- _WHAT THE TASK REQUIRES_:
State, as a bare number, how many lines below contain "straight".

- _SOURCE RECORDS_:
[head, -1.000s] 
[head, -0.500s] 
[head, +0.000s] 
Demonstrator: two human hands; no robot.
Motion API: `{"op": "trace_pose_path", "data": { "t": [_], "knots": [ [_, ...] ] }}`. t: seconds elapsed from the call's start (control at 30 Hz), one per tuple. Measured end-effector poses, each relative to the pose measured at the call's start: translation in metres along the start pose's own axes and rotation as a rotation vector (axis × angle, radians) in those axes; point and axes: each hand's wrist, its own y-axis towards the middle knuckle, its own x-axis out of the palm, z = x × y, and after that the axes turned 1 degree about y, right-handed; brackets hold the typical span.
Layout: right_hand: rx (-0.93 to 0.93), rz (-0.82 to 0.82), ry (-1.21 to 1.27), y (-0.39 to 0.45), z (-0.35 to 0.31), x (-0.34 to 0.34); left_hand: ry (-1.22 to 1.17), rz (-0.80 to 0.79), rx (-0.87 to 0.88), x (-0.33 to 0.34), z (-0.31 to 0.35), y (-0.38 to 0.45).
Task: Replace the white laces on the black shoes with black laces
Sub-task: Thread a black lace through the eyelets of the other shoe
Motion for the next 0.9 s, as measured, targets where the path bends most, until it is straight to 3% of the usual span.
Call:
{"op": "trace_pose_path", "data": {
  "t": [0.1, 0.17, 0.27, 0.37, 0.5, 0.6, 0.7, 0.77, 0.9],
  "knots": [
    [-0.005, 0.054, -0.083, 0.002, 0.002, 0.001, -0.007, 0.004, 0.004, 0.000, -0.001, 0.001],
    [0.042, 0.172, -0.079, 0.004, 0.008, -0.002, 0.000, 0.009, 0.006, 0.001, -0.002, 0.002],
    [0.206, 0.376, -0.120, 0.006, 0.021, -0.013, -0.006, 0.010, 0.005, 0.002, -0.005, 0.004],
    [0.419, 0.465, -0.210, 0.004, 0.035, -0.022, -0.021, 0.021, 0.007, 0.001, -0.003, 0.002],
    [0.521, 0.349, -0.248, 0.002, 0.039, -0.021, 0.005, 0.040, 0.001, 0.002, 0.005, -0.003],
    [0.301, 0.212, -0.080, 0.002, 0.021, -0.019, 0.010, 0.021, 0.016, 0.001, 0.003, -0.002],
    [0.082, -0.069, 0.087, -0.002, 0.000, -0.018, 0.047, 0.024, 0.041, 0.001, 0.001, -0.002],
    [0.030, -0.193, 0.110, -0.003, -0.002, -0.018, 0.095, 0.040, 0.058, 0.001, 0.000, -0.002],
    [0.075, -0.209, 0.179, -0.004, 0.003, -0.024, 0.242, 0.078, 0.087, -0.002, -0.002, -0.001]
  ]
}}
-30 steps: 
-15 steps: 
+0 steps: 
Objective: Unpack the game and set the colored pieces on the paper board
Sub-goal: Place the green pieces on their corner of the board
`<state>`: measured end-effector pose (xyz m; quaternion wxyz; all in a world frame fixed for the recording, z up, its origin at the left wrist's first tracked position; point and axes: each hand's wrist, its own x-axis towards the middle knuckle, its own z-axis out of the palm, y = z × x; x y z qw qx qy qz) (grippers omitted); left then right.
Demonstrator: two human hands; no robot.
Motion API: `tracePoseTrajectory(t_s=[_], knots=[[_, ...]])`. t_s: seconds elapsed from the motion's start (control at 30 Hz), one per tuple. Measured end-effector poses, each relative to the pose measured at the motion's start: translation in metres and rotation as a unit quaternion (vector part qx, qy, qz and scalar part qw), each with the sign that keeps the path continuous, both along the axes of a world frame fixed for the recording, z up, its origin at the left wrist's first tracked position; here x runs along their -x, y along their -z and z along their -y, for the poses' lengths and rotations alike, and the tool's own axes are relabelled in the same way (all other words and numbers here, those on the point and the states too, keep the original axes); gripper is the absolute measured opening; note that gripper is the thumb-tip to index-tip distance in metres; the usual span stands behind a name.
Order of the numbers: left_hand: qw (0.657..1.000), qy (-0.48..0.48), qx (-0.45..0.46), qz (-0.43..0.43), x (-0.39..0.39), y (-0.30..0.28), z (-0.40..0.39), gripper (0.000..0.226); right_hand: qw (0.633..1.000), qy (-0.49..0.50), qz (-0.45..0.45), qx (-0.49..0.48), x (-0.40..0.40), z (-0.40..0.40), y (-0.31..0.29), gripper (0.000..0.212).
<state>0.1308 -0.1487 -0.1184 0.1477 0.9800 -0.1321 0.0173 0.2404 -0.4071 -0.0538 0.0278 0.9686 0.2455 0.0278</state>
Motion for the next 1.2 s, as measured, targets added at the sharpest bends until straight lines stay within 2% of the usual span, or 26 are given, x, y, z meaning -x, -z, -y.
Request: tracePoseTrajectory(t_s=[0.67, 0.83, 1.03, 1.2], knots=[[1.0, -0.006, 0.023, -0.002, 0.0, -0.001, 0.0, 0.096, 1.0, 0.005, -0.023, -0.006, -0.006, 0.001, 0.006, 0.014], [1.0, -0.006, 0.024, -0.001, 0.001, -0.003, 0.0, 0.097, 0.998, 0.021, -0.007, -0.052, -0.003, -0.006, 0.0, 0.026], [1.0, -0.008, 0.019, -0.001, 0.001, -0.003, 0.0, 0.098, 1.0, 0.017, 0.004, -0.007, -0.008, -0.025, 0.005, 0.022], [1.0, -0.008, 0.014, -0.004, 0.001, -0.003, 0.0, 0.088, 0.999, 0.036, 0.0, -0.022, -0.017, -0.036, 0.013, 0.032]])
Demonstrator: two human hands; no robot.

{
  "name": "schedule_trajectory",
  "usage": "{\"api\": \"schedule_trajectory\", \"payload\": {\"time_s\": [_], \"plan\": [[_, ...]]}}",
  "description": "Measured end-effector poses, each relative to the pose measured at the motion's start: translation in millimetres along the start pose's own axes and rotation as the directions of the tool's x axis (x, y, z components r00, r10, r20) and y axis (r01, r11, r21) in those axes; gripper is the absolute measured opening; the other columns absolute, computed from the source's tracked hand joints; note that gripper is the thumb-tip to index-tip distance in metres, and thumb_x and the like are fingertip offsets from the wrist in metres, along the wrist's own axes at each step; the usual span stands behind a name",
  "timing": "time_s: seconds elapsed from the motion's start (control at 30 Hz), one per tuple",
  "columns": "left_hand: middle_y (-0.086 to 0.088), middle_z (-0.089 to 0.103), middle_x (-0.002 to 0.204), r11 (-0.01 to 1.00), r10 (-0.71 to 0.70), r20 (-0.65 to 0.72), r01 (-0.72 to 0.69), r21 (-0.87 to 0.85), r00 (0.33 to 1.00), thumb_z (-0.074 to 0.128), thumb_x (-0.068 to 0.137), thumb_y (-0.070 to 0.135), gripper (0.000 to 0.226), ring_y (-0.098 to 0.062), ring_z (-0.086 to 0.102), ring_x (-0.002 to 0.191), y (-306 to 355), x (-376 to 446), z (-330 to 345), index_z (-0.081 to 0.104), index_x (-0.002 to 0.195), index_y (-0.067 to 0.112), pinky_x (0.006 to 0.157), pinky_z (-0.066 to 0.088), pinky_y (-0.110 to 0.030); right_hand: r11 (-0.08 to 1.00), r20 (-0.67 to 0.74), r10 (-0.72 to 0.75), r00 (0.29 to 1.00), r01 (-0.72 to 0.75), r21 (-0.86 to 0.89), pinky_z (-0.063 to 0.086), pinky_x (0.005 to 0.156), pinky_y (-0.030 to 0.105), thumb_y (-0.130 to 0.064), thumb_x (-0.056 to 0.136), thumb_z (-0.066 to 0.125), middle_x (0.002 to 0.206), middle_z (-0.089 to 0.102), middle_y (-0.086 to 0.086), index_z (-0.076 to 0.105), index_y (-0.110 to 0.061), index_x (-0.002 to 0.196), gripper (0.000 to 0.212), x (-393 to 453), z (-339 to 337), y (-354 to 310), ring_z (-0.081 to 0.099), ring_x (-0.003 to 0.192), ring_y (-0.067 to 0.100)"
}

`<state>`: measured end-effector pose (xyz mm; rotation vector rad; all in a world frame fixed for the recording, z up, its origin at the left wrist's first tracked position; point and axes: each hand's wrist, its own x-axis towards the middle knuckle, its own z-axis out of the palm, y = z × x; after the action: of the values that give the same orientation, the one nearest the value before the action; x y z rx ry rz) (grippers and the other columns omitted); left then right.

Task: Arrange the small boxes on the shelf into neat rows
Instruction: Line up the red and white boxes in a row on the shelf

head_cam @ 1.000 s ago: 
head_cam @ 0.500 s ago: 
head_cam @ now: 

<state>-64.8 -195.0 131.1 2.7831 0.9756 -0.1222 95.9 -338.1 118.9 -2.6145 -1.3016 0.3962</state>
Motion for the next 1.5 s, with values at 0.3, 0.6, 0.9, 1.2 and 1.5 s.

- _RESPONSE TO THE TASK_:
2